Stephen Morton <stephen.c.mor...@gmail.com> writes:

> On Thursday, 26 January 2017 16:37:16 UTC-5, Magnus Therning wrote:
>>
>>
>> Stephen Morton <stephen....@gmail.com <javascript:>> writes:
>>
>> > I'm looking for a git branching and merge strategy for merge with
>> > lots of conflicts requiring multiple people. I can make it work,
>> > and I understand git, but it all seems kind of awkward and it feels
>> > like there must be a better way.
>> >
>> > I've got a big git merge to do. There are lots of conflicts and it
>> > requires many people to resolve them all.
>>
>> Have you looked at git-imerge?
>>
>
> No, I had not looked at git imerge. It looks interesting for some of the
> merges we do. Thanks.
>
> git imerge is of course a tool to help you to resolve the conflicts in a
> big merge. My question really was much more along the lines of once the
> conflicts are resolved, what is the best way to arrange the commits/merges
> (the DAG) to represent a complex multi-step conflict resolution in git. So
> although very useful-looking, 'git imerge' isn't really an answer to my
> question. However, I see from the docs/video that 'git imerge' has a number
> of optional solutions to my question when running its finish/simplify
> command: [merge, rebase, rebase-with-history,  full]. I imagine most people
> eventually just take 'merge' or 'rebase'. The 'rebase-with-history' and
> 'full' options are interesting and do present a novel 'more git-y' solution
> to my problem, although you can really only achieve them using something
> like 'git imerge'.
>      So it looks to me like really if not using something like 'git imerge'
> from the beginning, if just resolving all the conflicts as a series of
> commits after the fact, there is not more 'git-y' way to do what I want to
> do. We will resolve all the conflicts as described originally works and
> then just use that final state to make one single merge commit to represent
> the whole merge, perhaps saving all the conflict resolutions in a branch
> for posterity.

I don't understand what you mean by "represent a complex multi-step
conflict resolution". What is it you want represented beyond a merge
changeset (merge), or maybe several of them (rebase-with-history)?

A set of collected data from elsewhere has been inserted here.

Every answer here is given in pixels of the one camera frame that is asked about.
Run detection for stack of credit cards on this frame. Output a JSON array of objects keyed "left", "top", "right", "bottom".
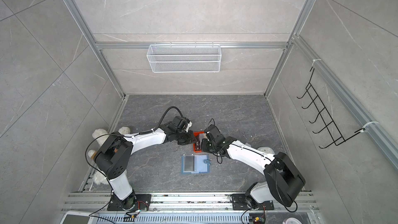
[{"left": 194, "top": 133, "right": 206, "bottom": 152}]

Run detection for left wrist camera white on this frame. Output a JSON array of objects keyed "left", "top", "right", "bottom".
[{"left": 183, "top": 120, "right": 192, "bottom": 132}]

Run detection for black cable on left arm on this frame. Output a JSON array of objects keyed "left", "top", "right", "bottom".
[{"left": 84, "top": 106, "right": 184, "bottom": 181}]

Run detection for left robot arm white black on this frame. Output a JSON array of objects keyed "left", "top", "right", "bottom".
[{"left": 93, "top": 116, "right": 195, "bottom": 201}]

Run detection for round mint alarm clock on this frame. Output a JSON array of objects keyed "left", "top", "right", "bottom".
[{"left": 258, "top": 147, "right": 275, "bottom": 155}]

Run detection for white wire mesh basket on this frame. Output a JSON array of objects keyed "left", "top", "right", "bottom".
[{"left": 147, "top": 44, "right": 222, "bottom": 73}]

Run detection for white tablet device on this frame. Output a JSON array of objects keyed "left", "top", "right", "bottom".
[{"left": 60, "top": 211, "right": 94, "bottom": 224}]

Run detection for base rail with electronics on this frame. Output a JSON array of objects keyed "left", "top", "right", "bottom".
[{"left": 62, "top": 191, "right": 324, "bottom": 224}]

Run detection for red plastic tray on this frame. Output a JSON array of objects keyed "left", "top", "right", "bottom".
[{"left": 193, "top": 131, "right": 206, "bottom": 152}]

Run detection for blue leather card holder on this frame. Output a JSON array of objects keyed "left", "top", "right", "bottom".
[{"left": 181, "top": 155, "right": 210, "bottom": 174}]

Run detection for black wire hook rack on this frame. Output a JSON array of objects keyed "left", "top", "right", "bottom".
[{"left": 296, "top": 67, "right": 366, "bottom": 149}]

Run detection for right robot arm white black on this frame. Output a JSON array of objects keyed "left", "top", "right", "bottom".
[{"left": 202, "top": 124, "right": 306, "bottom": 209}]

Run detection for aluminium frame rails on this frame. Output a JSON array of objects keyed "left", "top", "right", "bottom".
[{"left": 49, "top": 0, "right": 398, "bottom": 169}]

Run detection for white plush bunny toy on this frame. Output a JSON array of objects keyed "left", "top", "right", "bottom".
[{"left": 87, "top": 127, "right": 133, "bottom": 185}]

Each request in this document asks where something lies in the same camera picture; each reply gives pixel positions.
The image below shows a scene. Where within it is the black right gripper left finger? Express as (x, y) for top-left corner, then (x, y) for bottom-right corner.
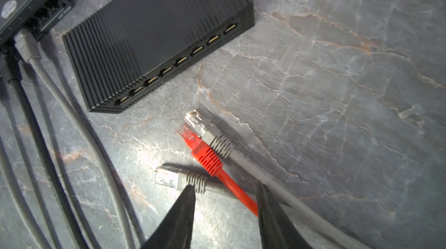
(141, 185), (196, 249)

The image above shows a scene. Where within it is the black cable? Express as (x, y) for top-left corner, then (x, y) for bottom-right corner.
(0, 46), (89, 249)

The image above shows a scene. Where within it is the small ribbed black switch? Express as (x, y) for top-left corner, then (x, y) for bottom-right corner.
(63, 0), (255, 114)

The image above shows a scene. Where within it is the red ethernet cable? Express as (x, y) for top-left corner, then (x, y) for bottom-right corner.
(177, 123), (260, 218)

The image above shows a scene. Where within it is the grey ethernet cable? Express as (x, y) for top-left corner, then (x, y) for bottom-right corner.
(153, 165), (234, 197)
(13, 28), (137, 249)
(184, 109), (372, 249)

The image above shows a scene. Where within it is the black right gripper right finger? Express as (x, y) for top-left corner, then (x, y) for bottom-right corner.
(256, 182), (312, 249)

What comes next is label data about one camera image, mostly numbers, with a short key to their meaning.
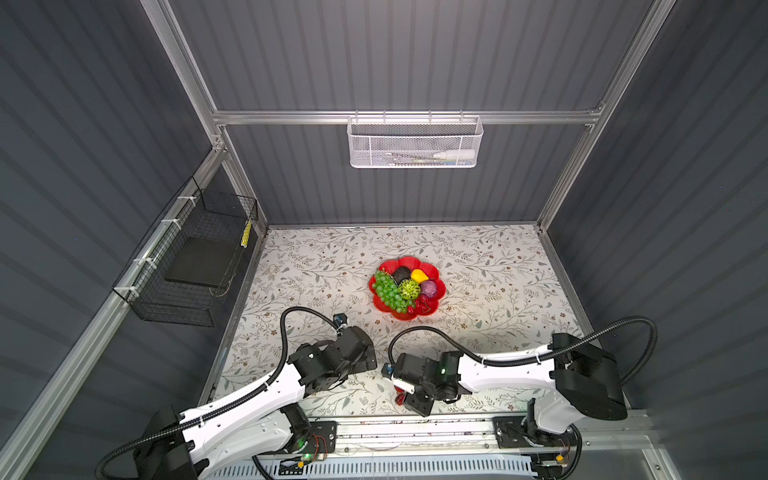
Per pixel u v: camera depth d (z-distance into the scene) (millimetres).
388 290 948
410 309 937
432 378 618
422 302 937
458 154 864
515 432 722
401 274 992
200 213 824
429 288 962
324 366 560
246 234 837
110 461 386
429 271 1020
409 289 937
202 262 726
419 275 1009
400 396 789
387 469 763
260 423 583
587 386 429
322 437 724
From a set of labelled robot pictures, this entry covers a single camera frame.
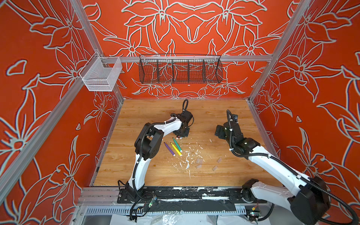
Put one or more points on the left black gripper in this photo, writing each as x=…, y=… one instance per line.
x=181, y=132

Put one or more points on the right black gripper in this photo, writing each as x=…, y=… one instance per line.
x=221, y=131

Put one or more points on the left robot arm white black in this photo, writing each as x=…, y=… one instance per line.
x=147, y=145

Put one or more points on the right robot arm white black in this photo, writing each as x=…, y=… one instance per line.
x=305, y=197

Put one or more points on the green highlighter pen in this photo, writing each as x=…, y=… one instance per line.
x=177, y=145

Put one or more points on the yellow highlighter pen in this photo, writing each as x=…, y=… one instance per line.
x=176, y=149

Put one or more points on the purple highlighter pen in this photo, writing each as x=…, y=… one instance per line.
x=170, y=150

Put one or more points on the white mesh basket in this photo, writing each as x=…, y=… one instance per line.
x=100, y=74

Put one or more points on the black wire basket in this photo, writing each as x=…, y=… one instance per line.
x=180, y=69

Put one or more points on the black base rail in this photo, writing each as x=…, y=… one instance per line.
x=231, y=194

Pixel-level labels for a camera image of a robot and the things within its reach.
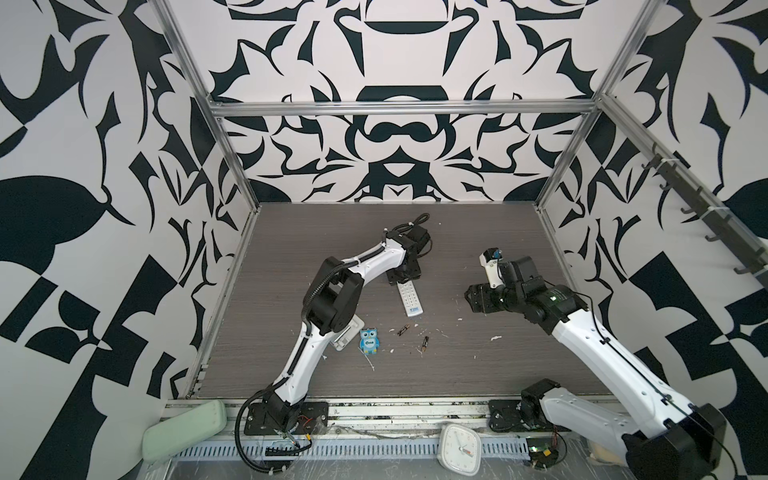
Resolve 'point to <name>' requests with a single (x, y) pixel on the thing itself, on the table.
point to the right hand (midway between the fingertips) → (479, 290)
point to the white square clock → (460, 449)
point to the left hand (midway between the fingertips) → (411, 271)
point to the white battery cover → (345, 340)
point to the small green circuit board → (542, 453)
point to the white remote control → (410, 298)
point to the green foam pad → (168, 435)
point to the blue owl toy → (369, 341)
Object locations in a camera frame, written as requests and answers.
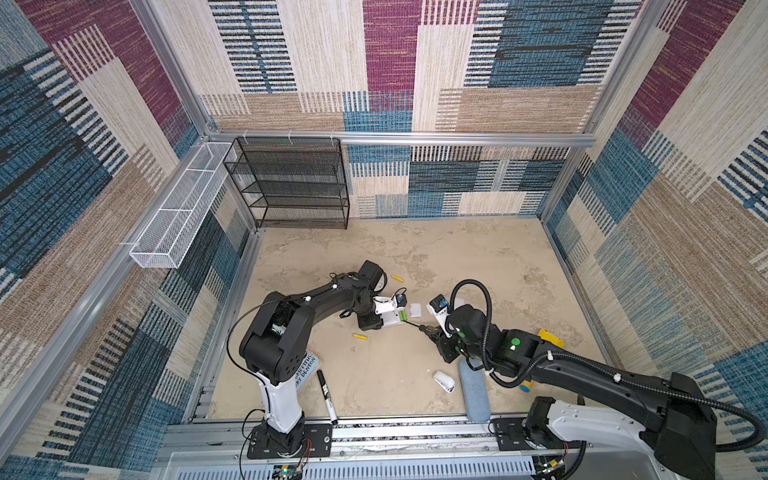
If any white wire mesh basket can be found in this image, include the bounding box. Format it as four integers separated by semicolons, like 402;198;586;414
130;142;231;269

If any colourful paperback book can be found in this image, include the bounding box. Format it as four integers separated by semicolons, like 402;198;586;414
295;351;321;391

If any black corrugated cable hose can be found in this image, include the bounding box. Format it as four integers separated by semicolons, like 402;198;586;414
446;278;768;480

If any small white plastic device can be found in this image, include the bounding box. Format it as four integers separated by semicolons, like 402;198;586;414
433;371;456;393

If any white remote with green buttons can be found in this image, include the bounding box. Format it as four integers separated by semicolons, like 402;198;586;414
381;310;408;328

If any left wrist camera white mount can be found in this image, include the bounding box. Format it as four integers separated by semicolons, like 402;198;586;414
373;287;407;315

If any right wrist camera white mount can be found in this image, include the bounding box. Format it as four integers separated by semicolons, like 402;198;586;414
428;294;452;337

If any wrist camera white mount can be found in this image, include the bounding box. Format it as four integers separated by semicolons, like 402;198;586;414
373;287;407;315
428;294;452;337

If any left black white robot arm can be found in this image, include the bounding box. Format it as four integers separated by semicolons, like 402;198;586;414
238;261;387;456

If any black yellow handled screwdriver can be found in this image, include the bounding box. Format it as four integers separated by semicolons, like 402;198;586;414
406;321;443;342

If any blue grey fabric case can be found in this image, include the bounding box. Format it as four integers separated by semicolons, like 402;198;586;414
459;360;491;423

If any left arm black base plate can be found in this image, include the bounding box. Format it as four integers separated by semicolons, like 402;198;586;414
246;422;333;460

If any black marker pen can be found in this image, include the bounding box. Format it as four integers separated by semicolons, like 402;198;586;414
317;369;338;425

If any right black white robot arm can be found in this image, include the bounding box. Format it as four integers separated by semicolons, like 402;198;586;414
434;304;716;479

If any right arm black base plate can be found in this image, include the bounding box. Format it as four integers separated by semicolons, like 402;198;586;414
490;417;580;452

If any black wire shelf rack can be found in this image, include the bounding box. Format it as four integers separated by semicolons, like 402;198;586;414
224;137;350;229

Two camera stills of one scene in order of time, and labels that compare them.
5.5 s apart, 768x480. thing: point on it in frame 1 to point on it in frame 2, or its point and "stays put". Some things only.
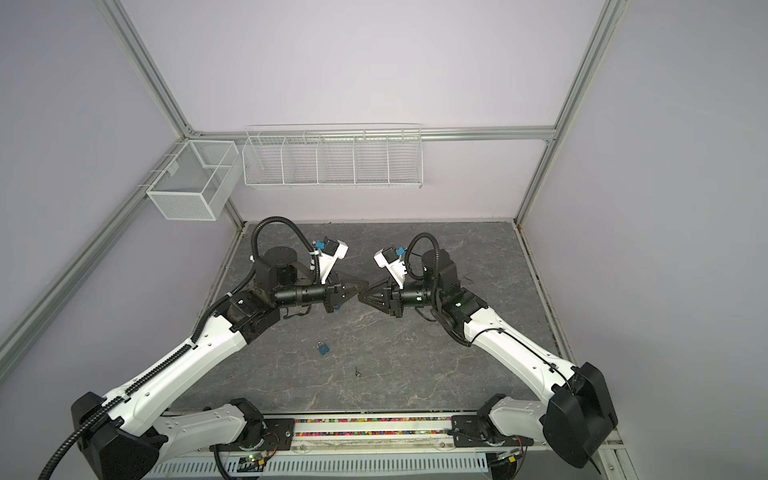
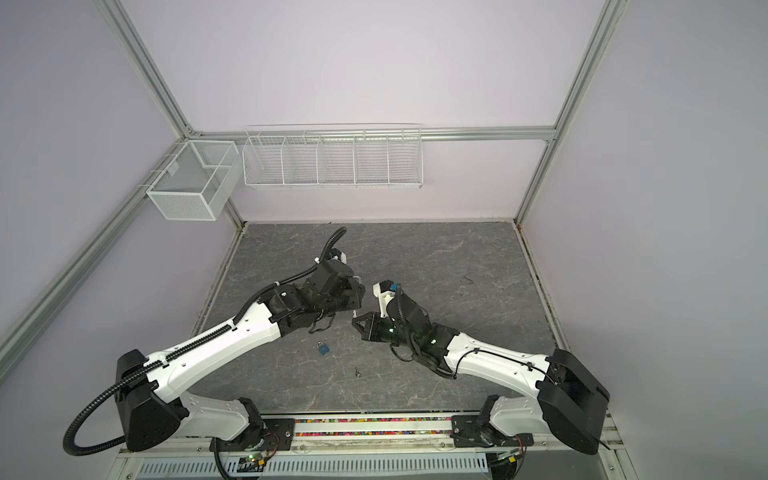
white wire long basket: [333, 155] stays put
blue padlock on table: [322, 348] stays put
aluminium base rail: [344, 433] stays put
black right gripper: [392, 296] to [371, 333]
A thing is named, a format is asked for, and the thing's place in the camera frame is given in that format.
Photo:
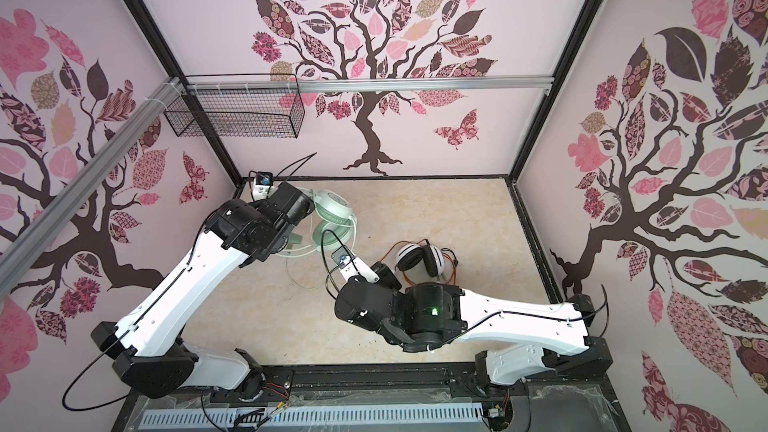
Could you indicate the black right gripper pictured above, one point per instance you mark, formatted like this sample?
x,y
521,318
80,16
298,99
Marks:
x,y
385,276

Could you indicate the mint green headphones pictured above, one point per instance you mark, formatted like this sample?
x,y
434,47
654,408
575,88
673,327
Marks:
x,y
331,225

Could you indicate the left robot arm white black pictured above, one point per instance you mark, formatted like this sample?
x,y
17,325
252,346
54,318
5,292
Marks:
x,y
146,346

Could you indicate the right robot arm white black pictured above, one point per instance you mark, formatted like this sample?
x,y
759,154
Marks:
x,y
537,338

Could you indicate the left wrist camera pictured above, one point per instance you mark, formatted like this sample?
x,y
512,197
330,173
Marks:
x,y
261,183

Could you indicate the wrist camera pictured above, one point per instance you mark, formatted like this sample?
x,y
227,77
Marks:
x,y
261,183
350,265

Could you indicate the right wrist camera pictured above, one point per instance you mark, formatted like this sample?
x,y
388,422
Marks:
x,y
350,265

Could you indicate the black wire mesh basket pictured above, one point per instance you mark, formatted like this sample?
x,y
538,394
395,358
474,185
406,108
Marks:
x,y
260,105

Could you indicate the white slotted cable duct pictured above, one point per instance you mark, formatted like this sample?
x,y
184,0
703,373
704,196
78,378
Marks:
x,y
311,418

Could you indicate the rear aluminium rail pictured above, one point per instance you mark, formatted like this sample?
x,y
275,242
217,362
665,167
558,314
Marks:
x,y
366,84

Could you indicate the aluminium rail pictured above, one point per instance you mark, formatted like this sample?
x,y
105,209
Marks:
x,y
366,84
18,259

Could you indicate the left aluminium rail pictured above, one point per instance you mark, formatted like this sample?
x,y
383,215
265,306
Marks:
x,y
18,259

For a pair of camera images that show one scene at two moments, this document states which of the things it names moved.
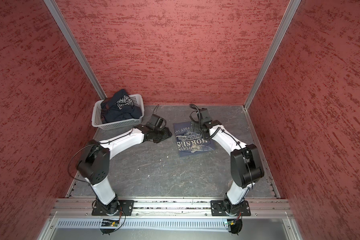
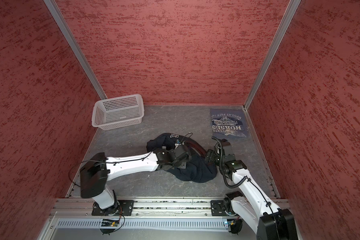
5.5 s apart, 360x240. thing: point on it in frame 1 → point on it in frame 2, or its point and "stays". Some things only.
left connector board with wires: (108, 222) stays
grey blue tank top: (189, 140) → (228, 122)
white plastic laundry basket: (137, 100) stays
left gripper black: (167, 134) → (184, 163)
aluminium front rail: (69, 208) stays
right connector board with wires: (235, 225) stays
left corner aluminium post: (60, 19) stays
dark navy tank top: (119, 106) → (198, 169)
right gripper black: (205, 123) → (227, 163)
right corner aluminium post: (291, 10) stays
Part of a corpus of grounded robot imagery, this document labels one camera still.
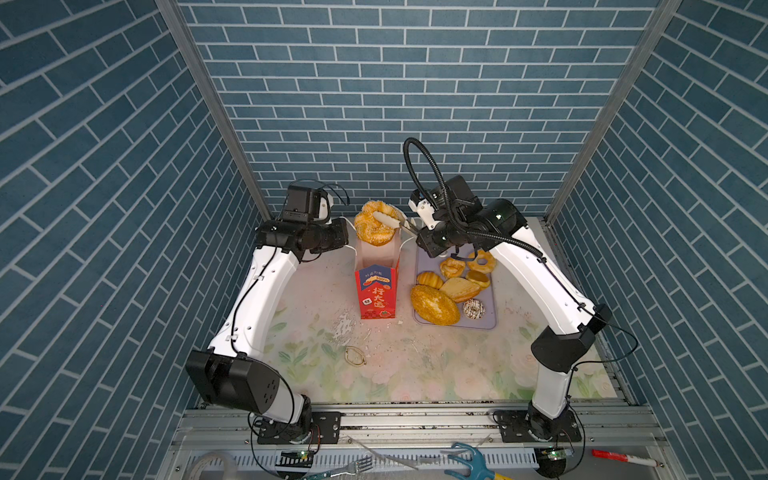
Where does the bagel ring bread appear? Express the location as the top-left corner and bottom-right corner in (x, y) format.
(467, 250), (497, 275)

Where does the flat tan bread slice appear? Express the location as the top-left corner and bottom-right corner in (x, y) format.
(440, 277), (483, 303)

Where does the chocolate sprinkled donut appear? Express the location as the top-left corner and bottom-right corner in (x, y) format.
(463, 298), (486, 320)

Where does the white corrugated hose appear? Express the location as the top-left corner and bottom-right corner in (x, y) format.
(179, 451), (238, 480)

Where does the teal plastic clamp tool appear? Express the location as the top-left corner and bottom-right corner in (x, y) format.
(444, 442), (511, 480)

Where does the large seeded oval bread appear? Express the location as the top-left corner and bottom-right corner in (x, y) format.
(410, 285), (461, 326)

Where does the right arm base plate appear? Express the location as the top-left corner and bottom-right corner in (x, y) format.
(491, 405), (583, 443)

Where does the red marker pen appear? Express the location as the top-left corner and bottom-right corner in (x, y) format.
(591, 449), (663, 468)

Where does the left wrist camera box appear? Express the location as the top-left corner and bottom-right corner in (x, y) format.
(279, 179), (350, 224)

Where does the purple plastic tray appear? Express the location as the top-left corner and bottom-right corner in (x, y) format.
(413, 245), (497, 330)

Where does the small orange bun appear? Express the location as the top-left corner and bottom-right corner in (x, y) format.
(466, 270), (491, 289)

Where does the metal fork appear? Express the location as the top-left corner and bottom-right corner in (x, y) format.
(304, 456), (373, 480)

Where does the large braided bread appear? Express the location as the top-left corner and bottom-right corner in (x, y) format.
(354, 200), (404, 247)

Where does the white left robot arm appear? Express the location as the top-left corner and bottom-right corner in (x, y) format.
(185, 218), (349, 431)

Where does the red paper gift bag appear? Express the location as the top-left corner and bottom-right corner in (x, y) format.
(349, 217), (417, 320)

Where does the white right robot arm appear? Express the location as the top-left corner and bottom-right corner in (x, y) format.
(408, 176), (610, 421)

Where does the small shell shaped bread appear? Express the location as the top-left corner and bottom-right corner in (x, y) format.
(439, 258), (466, 279)

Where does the black flexible cable conduit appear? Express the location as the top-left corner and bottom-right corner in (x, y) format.
(402, 137), (544, 260)

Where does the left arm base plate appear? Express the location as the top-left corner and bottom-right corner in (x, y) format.
(254, 411), (342, 446)

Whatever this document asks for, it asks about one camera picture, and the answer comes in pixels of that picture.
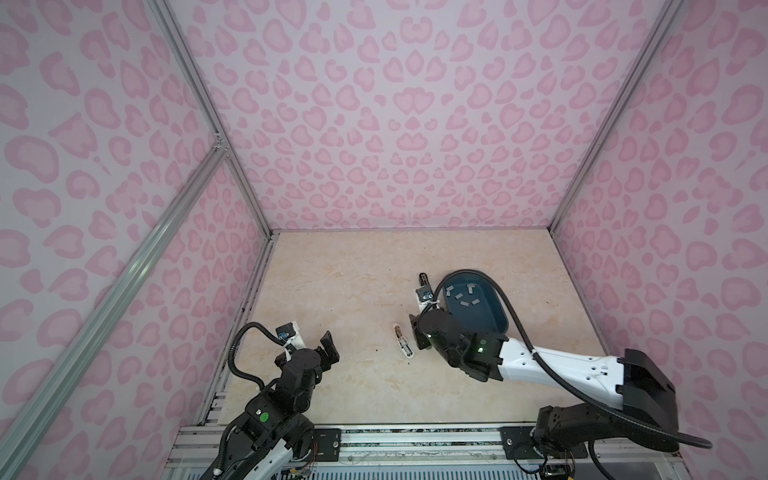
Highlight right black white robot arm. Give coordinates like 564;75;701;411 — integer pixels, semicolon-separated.
409;309;681;453

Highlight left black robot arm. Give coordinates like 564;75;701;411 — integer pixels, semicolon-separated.
202;322;341;479

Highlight teal plastic tray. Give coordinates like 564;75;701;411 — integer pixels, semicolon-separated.
441;270;509;334

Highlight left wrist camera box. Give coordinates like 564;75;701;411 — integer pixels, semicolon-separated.
276;322;305;352

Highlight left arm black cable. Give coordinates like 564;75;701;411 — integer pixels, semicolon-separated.
226;322;286;391

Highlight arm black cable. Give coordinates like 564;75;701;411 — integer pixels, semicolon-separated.
226;322;286;391
431;269;713;450

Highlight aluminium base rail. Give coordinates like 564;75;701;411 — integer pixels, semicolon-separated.
161;422;679;480

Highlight aluminium frame diagonal bar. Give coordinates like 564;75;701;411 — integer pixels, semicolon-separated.
1;143;229;479

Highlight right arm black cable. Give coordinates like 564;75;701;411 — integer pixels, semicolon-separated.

git-imerge isn't magical, it just automates step that you can do
manually if you want to.

/M

--
Magnus Therning              OpenPGP: 0x927912051716CE39
email: mag...@therning.org   jabber: mag...@therning.org
twitter: magthe               http://therning.org/magnus

Computer Science: "In low-level languages like C"
Computer Engineering: "In high-level languages like C"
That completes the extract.